> _The problem_
Drop every picture. Return the rest of the entries exactly.

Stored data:
↓
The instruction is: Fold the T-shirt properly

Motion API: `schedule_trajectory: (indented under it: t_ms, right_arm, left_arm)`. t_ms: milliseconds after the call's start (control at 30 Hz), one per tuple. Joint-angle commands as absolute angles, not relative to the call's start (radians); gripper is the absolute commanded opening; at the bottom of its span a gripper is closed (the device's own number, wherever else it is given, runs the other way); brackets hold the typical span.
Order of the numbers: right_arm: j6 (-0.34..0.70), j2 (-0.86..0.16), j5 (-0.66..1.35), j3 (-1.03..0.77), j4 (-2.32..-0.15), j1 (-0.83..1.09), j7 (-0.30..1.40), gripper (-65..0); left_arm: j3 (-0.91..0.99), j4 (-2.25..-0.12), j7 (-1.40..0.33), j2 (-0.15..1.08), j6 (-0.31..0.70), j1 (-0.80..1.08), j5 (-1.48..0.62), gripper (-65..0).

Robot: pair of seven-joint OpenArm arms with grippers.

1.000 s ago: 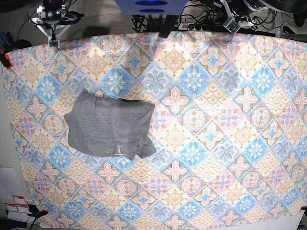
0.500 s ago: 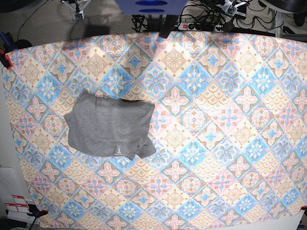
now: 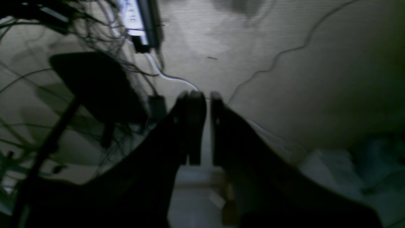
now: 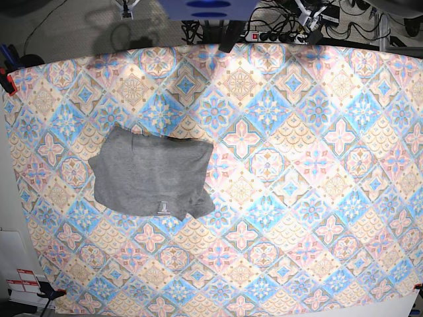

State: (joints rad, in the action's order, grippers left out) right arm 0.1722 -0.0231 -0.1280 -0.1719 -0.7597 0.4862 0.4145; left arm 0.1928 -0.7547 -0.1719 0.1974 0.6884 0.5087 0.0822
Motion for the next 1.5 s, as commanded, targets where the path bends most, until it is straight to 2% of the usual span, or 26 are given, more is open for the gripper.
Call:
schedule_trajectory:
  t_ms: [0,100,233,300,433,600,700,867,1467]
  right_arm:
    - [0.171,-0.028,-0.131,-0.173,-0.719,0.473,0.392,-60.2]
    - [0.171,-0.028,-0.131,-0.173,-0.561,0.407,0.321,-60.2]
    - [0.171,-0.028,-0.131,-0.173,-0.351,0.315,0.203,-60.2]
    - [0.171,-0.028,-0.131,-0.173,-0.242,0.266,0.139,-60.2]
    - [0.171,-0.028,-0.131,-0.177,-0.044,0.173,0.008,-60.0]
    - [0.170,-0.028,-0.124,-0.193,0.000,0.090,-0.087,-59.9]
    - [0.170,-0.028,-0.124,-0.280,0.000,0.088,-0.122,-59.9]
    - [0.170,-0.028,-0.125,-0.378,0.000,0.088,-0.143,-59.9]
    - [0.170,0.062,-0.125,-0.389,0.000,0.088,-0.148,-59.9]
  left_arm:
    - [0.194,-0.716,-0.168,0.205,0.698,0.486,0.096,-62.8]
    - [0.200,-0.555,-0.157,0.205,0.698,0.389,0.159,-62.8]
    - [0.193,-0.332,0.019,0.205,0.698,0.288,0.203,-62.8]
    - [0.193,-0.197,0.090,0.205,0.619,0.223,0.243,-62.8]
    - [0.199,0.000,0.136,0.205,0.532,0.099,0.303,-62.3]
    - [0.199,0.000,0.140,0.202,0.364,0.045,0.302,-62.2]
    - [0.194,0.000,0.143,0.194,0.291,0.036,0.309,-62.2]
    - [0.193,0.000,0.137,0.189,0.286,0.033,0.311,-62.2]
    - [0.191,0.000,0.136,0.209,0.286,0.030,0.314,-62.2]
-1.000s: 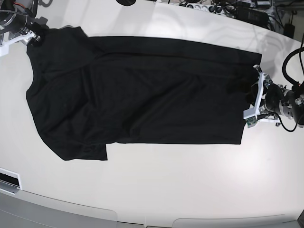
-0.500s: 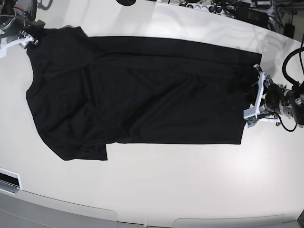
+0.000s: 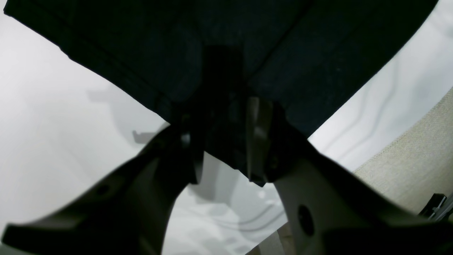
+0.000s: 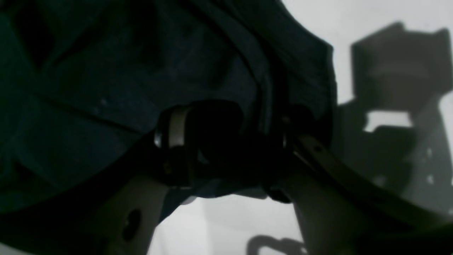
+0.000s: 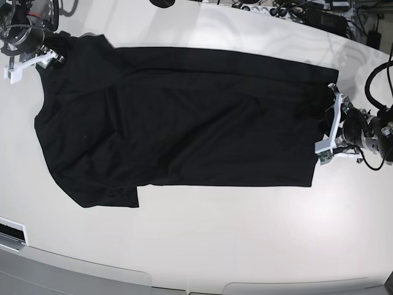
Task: Layout the t-shirt on the table in an organized manner, then fold the t-shirt properly
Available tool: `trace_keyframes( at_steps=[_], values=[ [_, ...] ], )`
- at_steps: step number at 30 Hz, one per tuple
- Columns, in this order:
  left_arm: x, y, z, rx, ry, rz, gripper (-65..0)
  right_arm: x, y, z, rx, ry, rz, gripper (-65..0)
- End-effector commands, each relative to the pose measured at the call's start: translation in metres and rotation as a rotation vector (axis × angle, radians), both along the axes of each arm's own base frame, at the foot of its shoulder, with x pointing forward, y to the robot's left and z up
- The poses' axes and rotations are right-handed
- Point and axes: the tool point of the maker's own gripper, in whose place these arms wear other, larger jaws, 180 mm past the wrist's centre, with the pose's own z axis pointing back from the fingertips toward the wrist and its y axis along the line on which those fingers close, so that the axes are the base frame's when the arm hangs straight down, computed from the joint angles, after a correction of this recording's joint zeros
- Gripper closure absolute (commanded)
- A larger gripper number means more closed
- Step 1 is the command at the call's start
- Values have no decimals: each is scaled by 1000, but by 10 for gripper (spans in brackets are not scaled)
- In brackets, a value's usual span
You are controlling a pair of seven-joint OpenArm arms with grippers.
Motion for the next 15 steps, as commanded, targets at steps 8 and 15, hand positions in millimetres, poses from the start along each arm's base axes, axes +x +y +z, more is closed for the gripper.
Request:
trace_keyframes(
  at_steps=[8, 15],
  values=[
    [10, 4, 11, -3, -35, 8, -212, 20, 9, 25, 6, -96, 165, 0],
    [10, 4, 11, -3, -35, 8, -211, 44, 23, 70, -44, -224, 308, 0]
  ],
)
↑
> _Result of this task_
The instruction is: Fold the T-shirt properly

Motion API: `schedule_trajectory: (indented under it: t_ms, right_arm, left_arm)`. t_ms: milliseconds after the call's start (control at 30 Hz), one per tuple. Joint-angle commands as absolute angles, not relative to the call's start (radians); gripper is the absolute commanded opening; at the bottom of its span a gripper is closed (the device's own number, wherever else it is given, runs the other way); brackets hold the typical span.
Order of the numbers: right_arm: j6 (-0.34..0.70), j2 (-0.86..0.16), j5 (-0.66..1.35), j3 (-1.03..0.77), j4 (-2.32..-0.15), j1 (-0.83..1.09), j7 (-0.30..1.40), gripper (-65..0); left_arm: j3 (-0.91..0.99), j4 (-2.25..-0.12), j7 (-1.40..0.33), j2 (-0.15..1.08), j6 (-0.31..0.70), j1 (-0.80..1.08), j5 (-1.48..0.62), gripper (-65..0).

Robot: pair of seven-joint OpenArm arms with grippers.

1.000 s ago: 
0.500 s ago: 
now: 
now: 

State: (joints rad, in the action's order, grippers left out) right arm 0.1722 -0.0231 -0.1280 -0.1719 -0.7597 0.4862 0.4145; left arm 0.1928 -0.7547 -0.1719 0.1974 0.6884 0.5087 0.0822
Motion for the next 1.5 s, as commanded, targets where the path bends most, until it is straight to 2% of the usual span, or 26 are given, more is open for the gripper.
Call:
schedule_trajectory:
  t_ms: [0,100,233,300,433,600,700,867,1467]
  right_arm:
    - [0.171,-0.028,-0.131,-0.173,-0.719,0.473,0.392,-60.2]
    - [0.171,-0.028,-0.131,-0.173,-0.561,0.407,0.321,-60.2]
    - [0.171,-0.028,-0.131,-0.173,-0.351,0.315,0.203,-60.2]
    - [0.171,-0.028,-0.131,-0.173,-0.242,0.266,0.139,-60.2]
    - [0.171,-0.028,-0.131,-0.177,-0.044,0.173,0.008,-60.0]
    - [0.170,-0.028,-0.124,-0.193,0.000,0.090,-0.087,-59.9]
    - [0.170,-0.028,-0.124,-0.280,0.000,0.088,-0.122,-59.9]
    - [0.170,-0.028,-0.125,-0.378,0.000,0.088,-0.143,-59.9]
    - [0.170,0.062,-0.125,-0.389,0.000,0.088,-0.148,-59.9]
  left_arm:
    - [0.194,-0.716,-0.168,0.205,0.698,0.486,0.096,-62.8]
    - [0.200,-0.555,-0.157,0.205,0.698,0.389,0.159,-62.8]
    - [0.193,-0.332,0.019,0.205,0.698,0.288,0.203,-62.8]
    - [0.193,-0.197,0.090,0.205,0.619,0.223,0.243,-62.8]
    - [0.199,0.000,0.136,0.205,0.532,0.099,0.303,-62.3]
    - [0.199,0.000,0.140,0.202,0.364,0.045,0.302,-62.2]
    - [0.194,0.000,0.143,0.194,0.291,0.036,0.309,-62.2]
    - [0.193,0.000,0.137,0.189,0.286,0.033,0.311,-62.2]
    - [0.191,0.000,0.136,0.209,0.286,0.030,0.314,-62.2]
-1.000s: 
-0.500s: 
+0.000s: 
+0.000s: 
+0.000s: 
Task: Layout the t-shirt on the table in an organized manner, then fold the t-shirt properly
Available tool: `trace_keyframes( at_steps=[_], values=[ [_, ...] ], )`
- at_steps: step number at 30 Hz, one per tuple
- Columns, in this order:
  left_arm: x, y, z, rx, ry, rz, gripper (-65..0)
  right_arm: x, y, z, rx, ry, rz, gripper (-65..0)
- End-effector commands, each relative to the pose measured at the call's start: translation in metres and rotation as a rotation vector (axis × angle, radians), both along the axes of each arm's own base frame, at the foot of its shoulder, with x pointing forward, y to the robot's left and z up
- The poses' axes and rotations are right-handed
- Point and axes: the tool point of the maker's own gripper, in whose place these arms wear other, larger jaws, 180 mm past the wrist's centre, with the pose's own z axis pointing back from the fingertips toward the wrist and its y axis along the line on which those fingers close, so that the axes are the base frame's when the arm hangs straight down, computed from the joint angles, after a correction of this recording's joint zeros
- Gripper closure absolute (commanded)
- A larger gripper number means more closed
- Step 1 is the command at the call's start
- Values have no decimals: each is scaled by 1000, but by 10 for gripper (spans in brackets are not scaled)
- In brackets, a value's usual span
You are controlling a pair of seven-joint OpenArm arms with grippers.
Motion for the next 15 steps, as commanded, targets at steps 8 and 15, hand positions in millimetres, poses from the start along each arm's base axes, axes +x +y +z, more is closed for the gripper.
Request:
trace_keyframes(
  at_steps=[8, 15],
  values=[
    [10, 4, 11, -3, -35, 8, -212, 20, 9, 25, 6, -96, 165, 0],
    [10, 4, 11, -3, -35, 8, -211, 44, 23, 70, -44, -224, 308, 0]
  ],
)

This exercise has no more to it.